**PROMPT**
Check every line of the material for the word "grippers". Copy those that have it.

**INFORMATION PROVIDED**
::::::::::
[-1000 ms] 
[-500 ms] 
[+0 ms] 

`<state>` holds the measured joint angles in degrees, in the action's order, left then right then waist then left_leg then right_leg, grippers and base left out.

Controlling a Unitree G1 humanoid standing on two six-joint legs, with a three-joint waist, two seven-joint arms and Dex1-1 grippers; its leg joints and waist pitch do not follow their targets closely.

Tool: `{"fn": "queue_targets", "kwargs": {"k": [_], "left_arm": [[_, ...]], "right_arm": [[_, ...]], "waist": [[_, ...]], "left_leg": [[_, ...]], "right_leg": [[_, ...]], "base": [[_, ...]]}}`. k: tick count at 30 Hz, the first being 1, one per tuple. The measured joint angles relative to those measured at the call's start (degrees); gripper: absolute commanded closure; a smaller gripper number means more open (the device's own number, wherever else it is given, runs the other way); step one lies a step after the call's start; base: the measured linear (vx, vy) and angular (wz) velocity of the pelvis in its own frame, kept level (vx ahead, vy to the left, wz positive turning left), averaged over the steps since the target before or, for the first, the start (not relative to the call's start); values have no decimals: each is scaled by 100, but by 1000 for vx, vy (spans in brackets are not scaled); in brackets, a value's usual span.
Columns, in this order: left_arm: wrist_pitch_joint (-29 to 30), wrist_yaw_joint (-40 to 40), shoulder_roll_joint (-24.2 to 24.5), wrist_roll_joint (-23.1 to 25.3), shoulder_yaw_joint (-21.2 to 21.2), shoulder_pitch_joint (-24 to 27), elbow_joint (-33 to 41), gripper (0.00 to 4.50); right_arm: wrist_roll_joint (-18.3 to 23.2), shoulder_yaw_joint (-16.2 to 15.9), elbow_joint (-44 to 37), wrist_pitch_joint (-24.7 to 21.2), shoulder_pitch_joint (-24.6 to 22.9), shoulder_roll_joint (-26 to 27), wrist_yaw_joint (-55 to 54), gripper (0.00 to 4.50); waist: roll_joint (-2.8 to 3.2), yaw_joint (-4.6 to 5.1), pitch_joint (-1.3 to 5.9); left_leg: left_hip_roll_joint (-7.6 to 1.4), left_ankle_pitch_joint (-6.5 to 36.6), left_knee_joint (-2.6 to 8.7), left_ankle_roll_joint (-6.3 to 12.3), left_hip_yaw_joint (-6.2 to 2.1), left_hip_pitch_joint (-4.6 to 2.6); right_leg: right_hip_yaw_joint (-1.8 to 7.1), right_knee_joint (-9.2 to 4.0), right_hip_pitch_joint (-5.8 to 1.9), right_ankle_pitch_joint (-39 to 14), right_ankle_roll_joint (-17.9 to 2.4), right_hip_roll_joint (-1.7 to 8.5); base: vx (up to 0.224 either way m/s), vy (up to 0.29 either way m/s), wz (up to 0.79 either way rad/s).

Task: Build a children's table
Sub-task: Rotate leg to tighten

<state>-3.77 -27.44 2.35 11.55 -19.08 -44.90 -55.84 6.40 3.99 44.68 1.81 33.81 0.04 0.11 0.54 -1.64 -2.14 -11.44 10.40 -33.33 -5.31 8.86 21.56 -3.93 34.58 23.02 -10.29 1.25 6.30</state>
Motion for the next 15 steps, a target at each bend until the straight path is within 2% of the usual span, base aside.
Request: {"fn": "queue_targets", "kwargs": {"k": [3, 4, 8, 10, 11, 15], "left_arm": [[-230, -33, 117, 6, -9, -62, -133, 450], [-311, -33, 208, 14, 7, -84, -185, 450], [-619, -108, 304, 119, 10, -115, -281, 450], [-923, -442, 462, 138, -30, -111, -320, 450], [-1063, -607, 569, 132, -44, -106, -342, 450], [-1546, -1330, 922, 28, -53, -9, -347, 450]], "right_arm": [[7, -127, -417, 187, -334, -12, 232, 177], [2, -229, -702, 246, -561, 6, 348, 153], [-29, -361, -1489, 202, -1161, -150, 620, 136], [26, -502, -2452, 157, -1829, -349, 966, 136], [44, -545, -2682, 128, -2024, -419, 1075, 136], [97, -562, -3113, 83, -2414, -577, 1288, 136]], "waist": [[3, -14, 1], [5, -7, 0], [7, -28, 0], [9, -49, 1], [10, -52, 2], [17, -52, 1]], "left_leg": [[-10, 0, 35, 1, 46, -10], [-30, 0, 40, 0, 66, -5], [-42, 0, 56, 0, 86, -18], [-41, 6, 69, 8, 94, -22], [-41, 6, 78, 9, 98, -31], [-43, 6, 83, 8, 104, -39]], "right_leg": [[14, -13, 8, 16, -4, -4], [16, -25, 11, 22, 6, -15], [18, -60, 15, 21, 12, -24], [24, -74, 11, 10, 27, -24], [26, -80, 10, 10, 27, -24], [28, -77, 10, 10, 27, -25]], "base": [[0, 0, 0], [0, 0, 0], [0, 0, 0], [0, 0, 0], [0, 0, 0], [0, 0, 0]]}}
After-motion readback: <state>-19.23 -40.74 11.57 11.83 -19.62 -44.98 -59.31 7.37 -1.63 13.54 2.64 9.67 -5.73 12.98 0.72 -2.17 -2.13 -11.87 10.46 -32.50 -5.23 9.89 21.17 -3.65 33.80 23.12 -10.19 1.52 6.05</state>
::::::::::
**ANSWER TO THIS EXERCISE**
`<state>` holds the measured joint angles in degrees, in the action's order, left then right then waist then left_leg then right_leg, grippers and base left out.
Controlling a Unitree G1 humanoid standing on two six-joint legs, with a three-joint waist, two seven-joint arms and Dex1-1 grippers; its leg joints and waist pitch do not follow their targets closely.

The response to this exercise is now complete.